Computer design and crash testing have come a long way, but the major component is the separation of the frame and body structure.

I spent 10 years working in auto body repair, and saw literally tens of thousands of wrecks.

One I remember was a 64 Malibu and a 70 Barracuda, in an offset head on collision (about the same as the one in this post). The differences were almost unbelievable. The Malibu (separate frame and body) literally disintegrated, while the Barracuda (uni body with a very strong front cross-member) just folded up in a very controlled manner.
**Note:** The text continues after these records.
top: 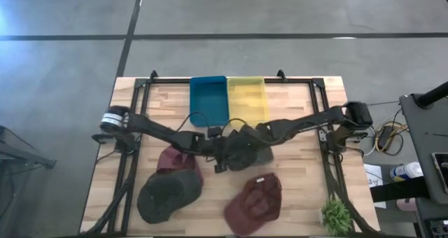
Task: Pick & Place hat
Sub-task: Put the black cap into the yellow bin
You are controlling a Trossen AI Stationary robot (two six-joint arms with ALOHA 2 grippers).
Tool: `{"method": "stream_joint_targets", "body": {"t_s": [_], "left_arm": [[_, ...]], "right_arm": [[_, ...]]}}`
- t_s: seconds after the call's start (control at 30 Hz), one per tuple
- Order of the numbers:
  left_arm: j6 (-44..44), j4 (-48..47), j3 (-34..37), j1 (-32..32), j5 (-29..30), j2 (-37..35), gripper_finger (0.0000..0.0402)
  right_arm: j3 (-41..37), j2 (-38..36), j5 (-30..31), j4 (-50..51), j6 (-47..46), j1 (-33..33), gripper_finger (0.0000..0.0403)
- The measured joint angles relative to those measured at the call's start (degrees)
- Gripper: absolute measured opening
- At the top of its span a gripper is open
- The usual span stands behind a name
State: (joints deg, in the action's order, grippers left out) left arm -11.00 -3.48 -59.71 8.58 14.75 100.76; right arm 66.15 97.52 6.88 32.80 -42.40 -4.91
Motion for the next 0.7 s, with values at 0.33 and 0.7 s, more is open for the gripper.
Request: {"method": "stream_joint_targets", "body": {"t_s": [0.33,0.7], "left_arm": [[-10.26,20.38,13.67,2.41,-0.08,-1.73,0.0158],[-14.53,24.48,13.89,2.65,1.70,3.70,0.0158]], "right_arm": [[-1.94,3.67,-7.14,-10.64,0.96,8.34,0.0010],[-3.22,7.33,-13.99,-18.78,-2.66,10.84,0.0008]]}}
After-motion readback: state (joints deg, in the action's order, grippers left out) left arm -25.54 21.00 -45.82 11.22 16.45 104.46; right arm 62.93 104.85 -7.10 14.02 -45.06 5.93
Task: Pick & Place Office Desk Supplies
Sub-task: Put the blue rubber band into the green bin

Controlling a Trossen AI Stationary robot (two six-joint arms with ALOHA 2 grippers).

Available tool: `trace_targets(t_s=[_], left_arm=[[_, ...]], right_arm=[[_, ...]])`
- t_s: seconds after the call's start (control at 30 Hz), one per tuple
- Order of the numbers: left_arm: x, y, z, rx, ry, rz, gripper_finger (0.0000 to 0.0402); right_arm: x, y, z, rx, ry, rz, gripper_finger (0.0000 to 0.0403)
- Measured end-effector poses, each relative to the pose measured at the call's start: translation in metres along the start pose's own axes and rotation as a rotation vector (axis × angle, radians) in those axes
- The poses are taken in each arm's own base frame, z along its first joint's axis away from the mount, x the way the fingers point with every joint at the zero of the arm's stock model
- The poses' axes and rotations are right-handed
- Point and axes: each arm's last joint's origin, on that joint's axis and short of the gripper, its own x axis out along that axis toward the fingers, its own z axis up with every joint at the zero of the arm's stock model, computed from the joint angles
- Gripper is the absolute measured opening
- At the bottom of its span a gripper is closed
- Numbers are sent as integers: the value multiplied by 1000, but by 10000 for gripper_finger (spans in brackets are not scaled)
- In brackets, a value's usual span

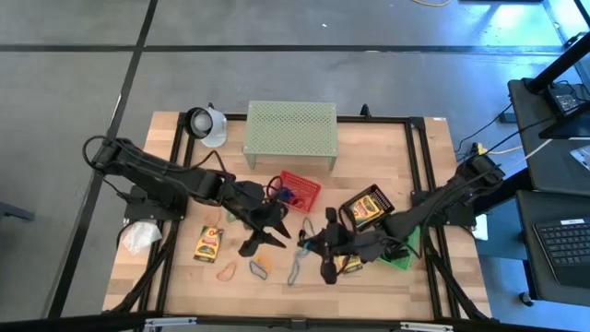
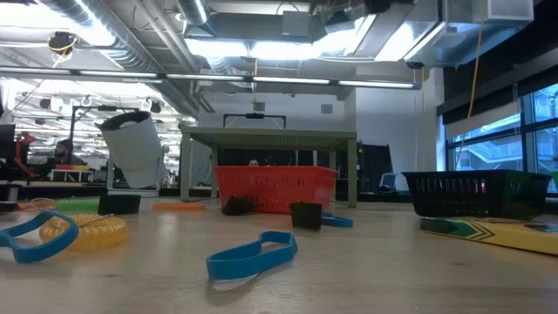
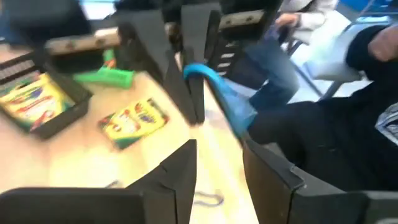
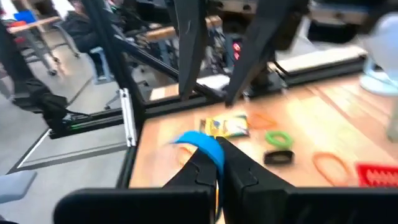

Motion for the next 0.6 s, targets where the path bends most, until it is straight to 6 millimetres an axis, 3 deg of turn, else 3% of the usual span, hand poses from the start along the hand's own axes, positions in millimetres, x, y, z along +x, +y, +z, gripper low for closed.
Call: trace_targets(t_s=[0.2, 0.37, 0.6], left_arm=[[-9, 3, -22, -58, 230, 106, 114], [-2, -3, -46, -29, 337, 224, 101], [18, 6, -91, -69, 316, 237, 93]], right_arm=[[-30, -5, -11, 134, 192, -161, 0], [-70, -3, -28, 290, 364, -282, 0], [-121, 0, -54, 470, 596, -474, 0]])
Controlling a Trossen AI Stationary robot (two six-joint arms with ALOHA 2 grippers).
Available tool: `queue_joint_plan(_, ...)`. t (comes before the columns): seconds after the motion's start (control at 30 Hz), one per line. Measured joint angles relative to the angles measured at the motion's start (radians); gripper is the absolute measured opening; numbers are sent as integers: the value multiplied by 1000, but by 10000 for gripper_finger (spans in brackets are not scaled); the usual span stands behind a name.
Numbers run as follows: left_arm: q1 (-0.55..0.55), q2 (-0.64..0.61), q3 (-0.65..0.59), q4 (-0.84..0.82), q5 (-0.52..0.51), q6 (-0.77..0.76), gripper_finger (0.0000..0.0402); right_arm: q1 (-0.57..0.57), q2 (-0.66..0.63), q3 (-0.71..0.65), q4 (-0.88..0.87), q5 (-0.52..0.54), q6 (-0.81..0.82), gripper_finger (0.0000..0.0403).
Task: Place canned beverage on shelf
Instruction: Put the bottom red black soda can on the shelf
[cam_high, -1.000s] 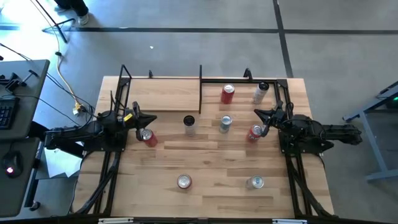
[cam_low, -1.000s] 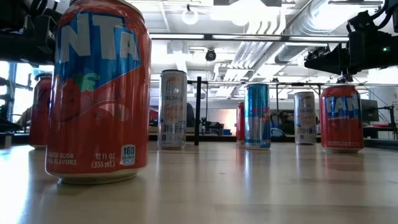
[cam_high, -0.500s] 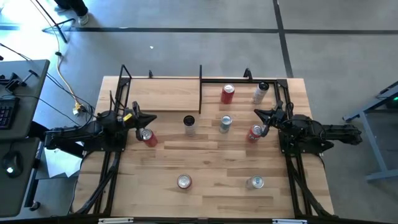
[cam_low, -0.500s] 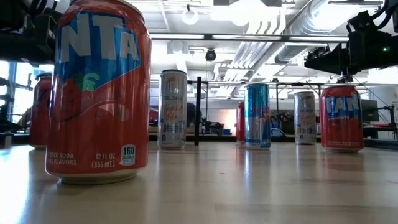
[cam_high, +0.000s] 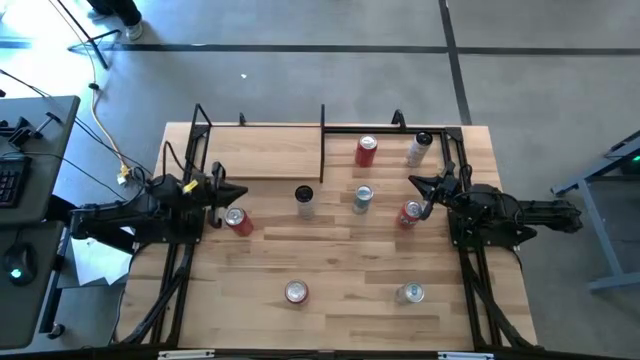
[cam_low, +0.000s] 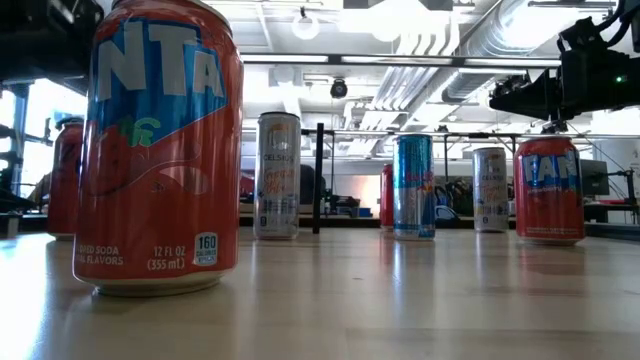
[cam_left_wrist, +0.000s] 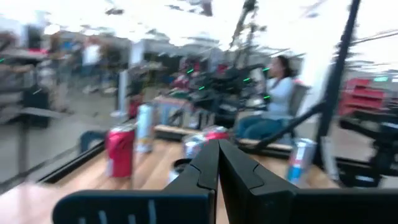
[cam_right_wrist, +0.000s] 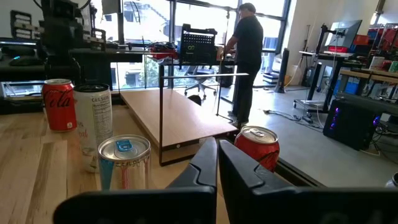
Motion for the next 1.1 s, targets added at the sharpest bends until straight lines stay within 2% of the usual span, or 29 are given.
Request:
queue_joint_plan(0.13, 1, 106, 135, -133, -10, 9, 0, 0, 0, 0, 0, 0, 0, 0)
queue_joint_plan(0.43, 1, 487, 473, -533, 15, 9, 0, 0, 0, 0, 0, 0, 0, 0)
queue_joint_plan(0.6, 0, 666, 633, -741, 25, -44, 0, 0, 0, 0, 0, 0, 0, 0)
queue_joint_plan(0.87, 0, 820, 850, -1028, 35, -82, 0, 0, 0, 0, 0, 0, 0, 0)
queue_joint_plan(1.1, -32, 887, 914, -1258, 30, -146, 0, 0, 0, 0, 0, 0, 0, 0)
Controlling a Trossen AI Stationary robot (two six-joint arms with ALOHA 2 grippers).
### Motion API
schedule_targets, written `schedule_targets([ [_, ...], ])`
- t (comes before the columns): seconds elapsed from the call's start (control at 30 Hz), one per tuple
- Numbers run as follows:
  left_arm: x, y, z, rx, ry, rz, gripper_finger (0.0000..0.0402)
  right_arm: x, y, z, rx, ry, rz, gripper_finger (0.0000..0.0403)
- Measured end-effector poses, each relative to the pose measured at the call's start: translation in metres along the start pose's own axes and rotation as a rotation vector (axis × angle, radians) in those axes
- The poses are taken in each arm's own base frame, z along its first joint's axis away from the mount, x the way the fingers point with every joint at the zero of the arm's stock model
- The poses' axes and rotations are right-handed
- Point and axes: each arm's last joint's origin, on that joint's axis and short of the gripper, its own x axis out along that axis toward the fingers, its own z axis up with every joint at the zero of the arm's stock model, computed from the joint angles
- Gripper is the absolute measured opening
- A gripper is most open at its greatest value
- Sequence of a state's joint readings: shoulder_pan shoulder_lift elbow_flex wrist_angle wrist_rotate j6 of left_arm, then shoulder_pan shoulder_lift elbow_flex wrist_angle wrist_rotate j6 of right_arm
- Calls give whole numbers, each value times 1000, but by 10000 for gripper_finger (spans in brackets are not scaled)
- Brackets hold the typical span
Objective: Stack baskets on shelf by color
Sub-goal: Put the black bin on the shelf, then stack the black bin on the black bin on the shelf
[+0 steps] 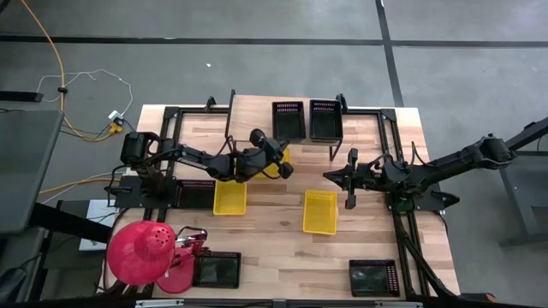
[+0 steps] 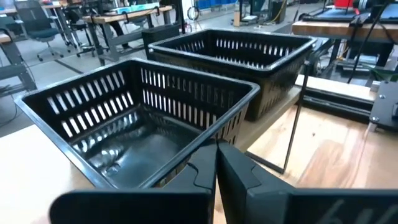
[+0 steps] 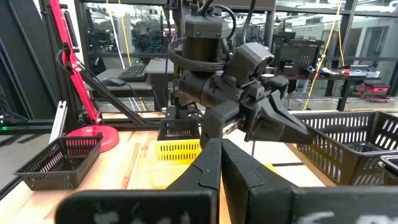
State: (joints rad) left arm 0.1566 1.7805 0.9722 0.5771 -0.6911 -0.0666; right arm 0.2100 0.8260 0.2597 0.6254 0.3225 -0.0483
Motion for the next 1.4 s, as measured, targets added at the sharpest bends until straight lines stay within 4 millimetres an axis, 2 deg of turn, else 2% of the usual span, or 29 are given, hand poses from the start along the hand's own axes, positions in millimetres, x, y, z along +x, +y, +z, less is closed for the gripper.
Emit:
schedule_targets([
  [0.43, 6, 8, 1, -8, 0, 1, 0, 0, 0, 0, 0, 0, 0, 0],
  [0.63, -5, -1, 8, -3, -16, -44, 0, 0, 0, 0, 0, 0, 0, 0],
  [0.8, -39, -13, 34, 42, -69, -131, 0, 0, 0, 0, 0, 0, 0, 0],
  [0.93, -82, -23, 53, 122, -73, -252, 0, 0, 0, 0, 0, -1, 0, 0],
  [1.03, -114, -26, 57, 148, -82, -331, 0, 0, 0, 0, 0, -1, 0, 0],
  [1.2, -158, -12, 41, 111, -158, -434, 0, 0, 0, 1, 2, -5, 0, 0],
  [1.4, -188, 15, 8, 51, -282, -572, 0, 0, 0, 1, 2, -8, 0, 0],
])
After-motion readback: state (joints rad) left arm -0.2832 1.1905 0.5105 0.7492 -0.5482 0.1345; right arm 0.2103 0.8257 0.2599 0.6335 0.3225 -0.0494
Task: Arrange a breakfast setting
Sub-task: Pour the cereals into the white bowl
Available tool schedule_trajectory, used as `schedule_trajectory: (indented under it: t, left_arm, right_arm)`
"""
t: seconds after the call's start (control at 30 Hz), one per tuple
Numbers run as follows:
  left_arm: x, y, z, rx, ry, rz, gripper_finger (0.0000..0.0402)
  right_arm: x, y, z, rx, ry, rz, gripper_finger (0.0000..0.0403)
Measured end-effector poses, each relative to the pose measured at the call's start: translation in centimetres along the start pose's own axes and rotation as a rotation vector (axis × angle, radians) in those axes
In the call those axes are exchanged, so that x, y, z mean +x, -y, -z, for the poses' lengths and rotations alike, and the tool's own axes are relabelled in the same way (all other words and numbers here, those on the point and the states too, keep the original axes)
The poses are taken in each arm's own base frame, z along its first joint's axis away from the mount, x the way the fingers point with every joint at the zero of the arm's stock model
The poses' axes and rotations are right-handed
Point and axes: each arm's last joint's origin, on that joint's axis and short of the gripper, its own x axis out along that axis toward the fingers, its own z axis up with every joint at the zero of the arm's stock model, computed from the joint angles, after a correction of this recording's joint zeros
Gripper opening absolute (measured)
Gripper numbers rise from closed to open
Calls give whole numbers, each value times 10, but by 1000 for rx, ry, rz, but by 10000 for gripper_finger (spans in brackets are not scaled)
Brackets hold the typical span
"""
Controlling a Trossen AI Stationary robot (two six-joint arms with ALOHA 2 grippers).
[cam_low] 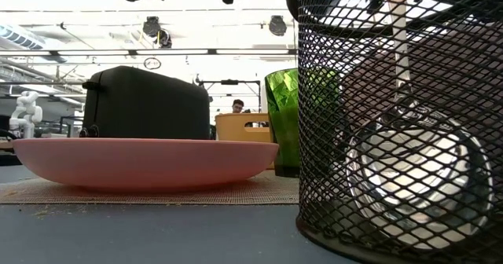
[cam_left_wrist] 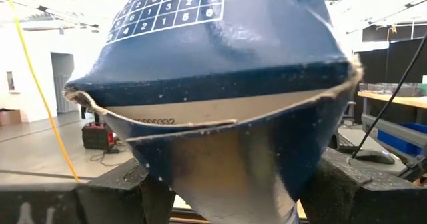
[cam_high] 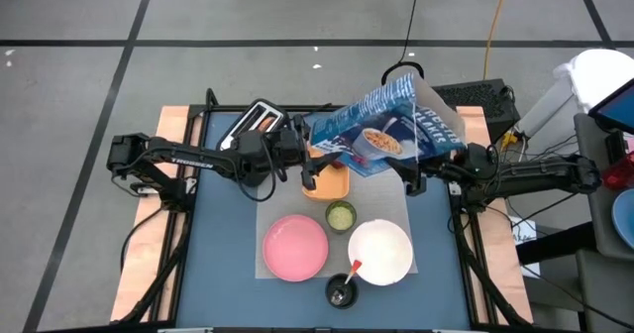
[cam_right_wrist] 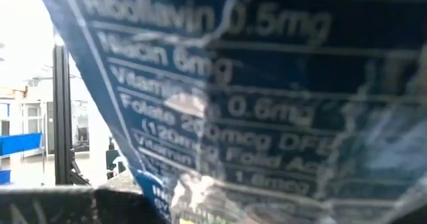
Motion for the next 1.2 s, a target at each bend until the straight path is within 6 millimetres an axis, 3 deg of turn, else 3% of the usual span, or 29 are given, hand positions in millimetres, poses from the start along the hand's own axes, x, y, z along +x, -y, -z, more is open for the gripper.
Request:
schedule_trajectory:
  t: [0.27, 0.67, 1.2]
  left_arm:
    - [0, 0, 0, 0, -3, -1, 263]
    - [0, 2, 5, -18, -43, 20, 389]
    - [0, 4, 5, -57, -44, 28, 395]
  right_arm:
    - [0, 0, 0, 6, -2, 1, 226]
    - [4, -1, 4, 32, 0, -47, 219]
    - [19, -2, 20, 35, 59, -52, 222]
Another thing to consider would be the deterioration of the fasteners in the old Chevy.

That being said the 59 Chevy only had 8 to 10 fasteners holding the whole front end on the car. Two under the radiator support and either two or one at the top and bottom of the fenders in the rear. You could literally remove the whole front end in a few minutes.

Now if you want to go to the extreme, consider the 73 era large Plymouth Fury, used by state troopers in Virginia. I have seen those cars cut a telephone pole in half, and while the damage was bad, it would be nothing compared to a modern vehicle hitting a telephone pole.

The ultimate 60S era tank was the Chrysler Imperial that was uni-body with all exterior panels welded together, except the bumpers and doors, hood and trunk lid. That thing would absolutely crush a modern car.

Chrysler started using uni-body in 1957. The first model I remember using uni-body was the Citroen Traction avant in the 30s.

No trying to be critical of the improvements in collision energy absorption, but I do believe we have gone beyond the point where minor bumper impacts can cost thousands in repairs.

Pops 74 Dodge dart at under 3000 pounds was a tank with those bumpers and the big rubber guards. You could literally bounce that thing off a wall at 5 MPH and break nothing.

In Insurance Institute tested a mid 80s Ford Tempo against a modern plastic bumper car and reached the same conclusion, concerning the high cost of relatively minor low speed impacts.

When I was young and crazy I drove a 63 Valiant Convertible over a slight rise with railroad tracks. The approach side was two feet of elevation while the down slope was at least 6 feet high. I hit it at 55 MPH, and the car flew about 60 feet in the air. When it landed sparks flew out of both sides of the car where the cross-member hit the pavement.

It didn't even knock the front end out of alignment. I had it checked by a friend the next day at the Chrysler dealer where I worked at the time.